What the exercise asks
Could you say how many lines in the entries contain the string "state"? Give only that number.

Saved data entries:
<<<<

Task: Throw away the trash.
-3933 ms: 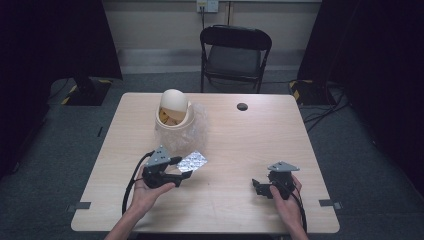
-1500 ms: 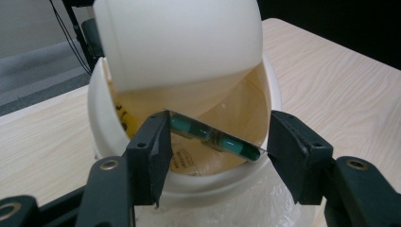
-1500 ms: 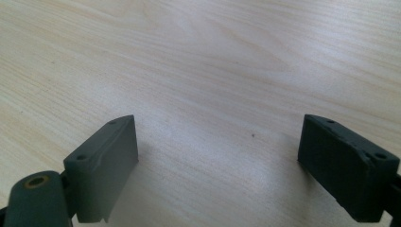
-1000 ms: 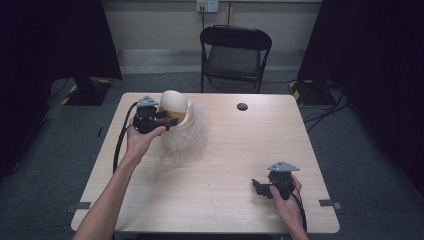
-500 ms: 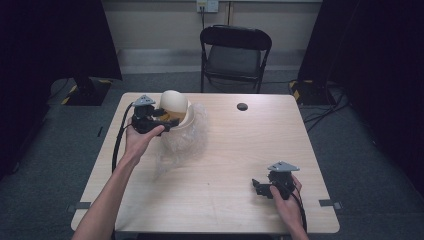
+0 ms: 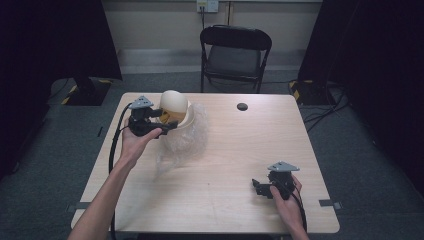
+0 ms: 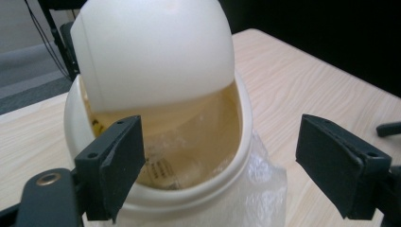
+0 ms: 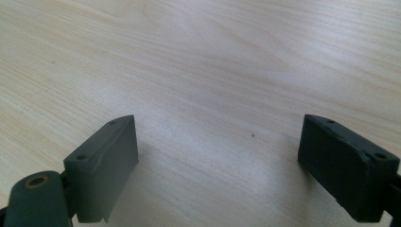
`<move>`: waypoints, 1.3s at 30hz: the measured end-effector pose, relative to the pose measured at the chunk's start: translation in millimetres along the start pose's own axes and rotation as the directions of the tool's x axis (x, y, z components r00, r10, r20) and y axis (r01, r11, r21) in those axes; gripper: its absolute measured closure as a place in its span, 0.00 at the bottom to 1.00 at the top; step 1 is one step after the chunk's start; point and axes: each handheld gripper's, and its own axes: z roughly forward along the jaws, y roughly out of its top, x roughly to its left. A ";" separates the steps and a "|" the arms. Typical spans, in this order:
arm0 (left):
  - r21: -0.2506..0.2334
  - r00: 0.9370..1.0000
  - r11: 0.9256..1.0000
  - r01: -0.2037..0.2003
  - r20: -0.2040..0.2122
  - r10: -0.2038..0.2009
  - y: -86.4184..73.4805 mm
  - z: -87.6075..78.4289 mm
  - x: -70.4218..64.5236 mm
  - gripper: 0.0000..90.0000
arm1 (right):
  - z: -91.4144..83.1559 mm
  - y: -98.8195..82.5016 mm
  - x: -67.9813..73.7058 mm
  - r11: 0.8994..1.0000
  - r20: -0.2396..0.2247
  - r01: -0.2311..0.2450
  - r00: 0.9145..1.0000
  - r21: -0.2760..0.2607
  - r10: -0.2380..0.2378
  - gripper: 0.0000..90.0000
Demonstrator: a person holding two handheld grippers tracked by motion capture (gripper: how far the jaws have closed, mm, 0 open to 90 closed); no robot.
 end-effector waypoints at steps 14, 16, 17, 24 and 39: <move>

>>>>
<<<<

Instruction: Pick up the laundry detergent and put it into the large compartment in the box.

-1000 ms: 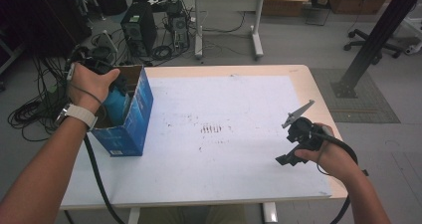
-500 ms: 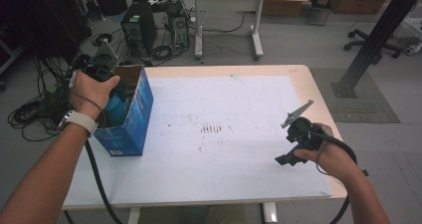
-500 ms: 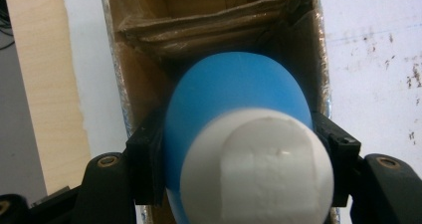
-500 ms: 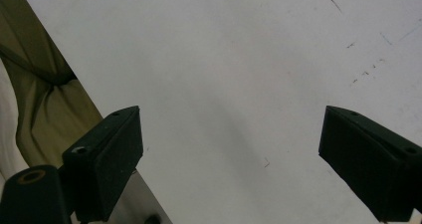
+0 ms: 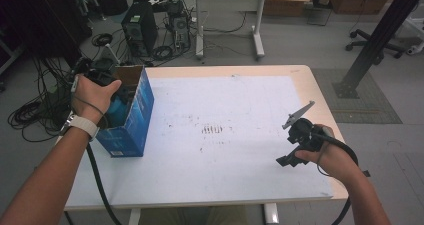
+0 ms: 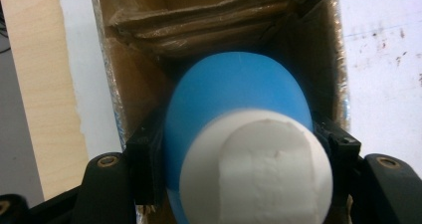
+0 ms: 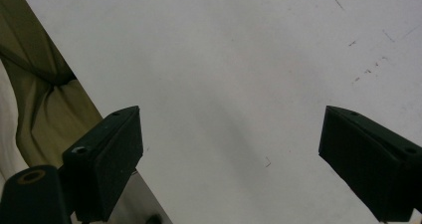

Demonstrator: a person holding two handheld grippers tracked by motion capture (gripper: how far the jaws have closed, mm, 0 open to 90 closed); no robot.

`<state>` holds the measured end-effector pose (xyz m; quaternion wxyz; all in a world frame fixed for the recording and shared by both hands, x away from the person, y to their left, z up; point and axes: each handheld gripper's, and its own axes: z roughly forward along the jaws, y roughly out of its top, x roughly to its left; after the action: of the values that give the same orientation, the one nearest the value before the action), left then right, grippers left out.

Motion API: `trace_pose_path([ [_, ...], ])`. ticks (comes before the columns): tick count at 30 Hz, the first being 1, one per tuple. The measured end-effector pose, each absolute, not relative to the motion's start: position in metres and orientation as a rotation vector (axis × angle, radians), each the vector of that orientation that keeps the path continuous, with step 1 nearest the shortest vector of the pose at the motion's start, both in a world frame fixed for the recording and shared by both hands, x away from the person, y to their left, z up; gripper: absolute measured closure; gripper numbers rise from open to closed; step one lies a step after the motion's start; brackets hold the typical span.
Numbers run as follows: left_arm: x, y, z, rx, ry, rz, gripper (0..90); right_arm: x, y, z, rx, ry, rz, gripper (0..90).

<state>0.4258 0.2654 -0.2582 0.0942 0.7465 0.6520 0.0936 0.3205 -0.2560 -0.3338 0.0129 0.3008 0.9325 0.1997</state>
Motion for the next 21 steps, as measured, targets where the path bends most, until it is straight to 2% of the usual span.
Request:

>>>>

Solution to this problem
2